- WHAT YOU ARE ASKED TO DO
Filter this material down to the lines that hold "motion", copying each one.

- RECORDED DATA

--------------------------------------------------

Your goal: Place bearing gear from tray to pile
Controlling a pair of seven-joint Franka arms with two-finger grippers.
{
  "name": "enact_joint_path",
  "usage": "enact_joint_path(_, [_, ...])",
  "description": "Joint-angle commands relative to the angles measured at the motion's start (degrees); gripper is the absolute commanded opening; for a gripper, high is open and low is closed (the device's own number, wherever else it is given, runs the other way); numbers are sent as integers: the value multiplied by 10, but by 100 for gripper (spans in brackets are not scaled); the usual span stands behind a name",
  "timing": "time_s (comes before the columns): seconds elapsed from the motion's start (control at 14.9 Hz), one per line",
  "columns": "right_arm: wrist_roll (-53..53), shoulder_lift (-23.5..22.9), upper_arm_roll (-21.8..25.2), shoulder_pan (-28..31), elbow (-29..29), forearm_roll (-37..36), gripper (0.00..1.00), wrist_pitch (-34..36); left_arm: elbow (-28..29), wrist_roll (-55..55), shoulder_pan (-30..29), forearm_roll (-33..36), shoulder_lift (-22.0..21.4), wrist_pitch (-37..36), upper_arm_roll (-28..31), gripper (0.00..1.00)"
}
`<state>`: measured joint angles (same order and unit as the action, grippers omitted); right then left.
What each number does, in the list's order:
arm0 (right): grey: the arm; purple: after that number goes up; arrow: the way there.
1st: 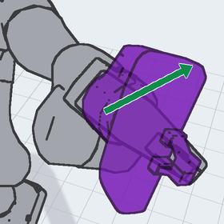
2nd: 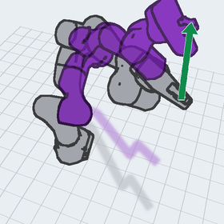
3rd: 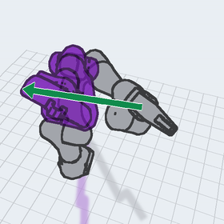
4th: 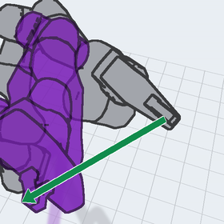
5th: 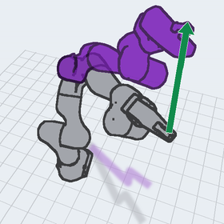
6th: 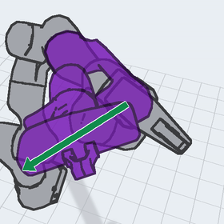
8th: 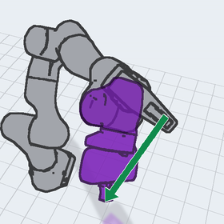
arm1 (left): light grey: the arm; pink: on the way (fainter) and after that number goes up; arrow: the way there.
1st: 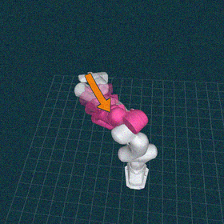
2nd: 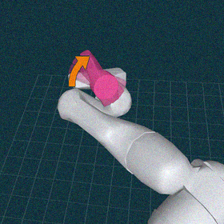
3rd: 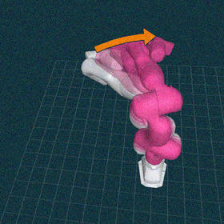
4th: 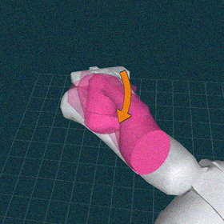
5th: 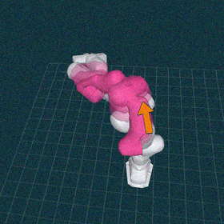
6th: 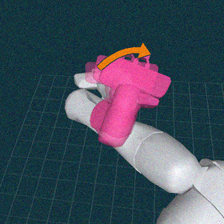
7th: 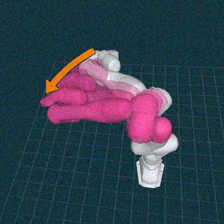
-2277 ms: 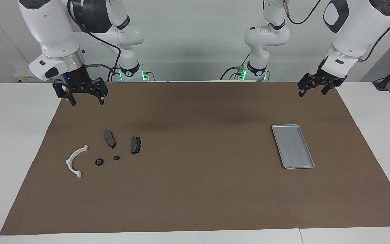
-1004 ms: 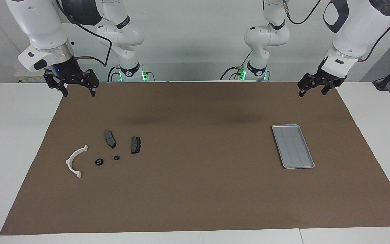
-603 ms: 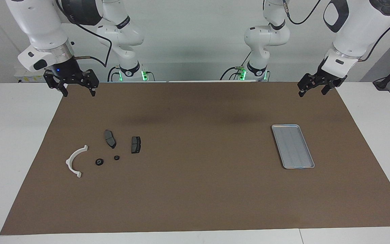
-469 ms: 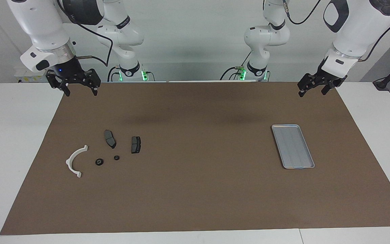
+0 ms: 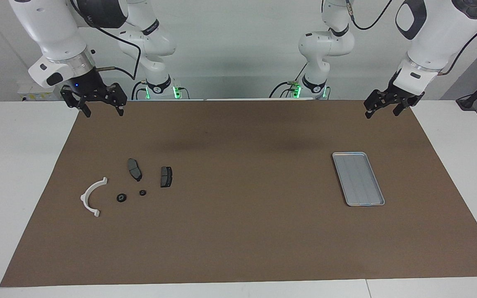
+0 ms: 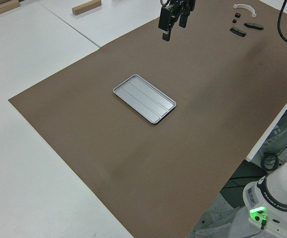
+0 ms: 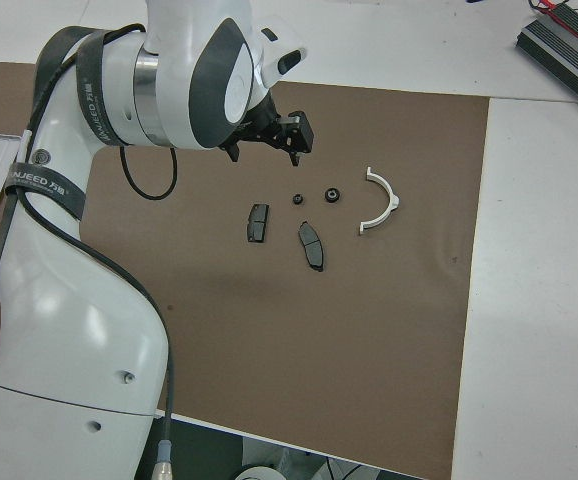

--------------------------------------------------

- EXERCISE RESULT
  "description": "Joint-angle commands relative to the angles measured at the motion's start (degrees); gripper is the absolute commanded opening; for a gripper, high is open and low is closed (the device's own number, wherever else it is given, runs the other way); numbers are sent as integers: the value multiplied by 10, but by 100 for gripper (spans in brackets are not scaled); the usual span stands behind a name",
  "timing": "time_s (comes before the columns): seconds elapsed from the motion's start (control at 14.9 Hz), one per line",

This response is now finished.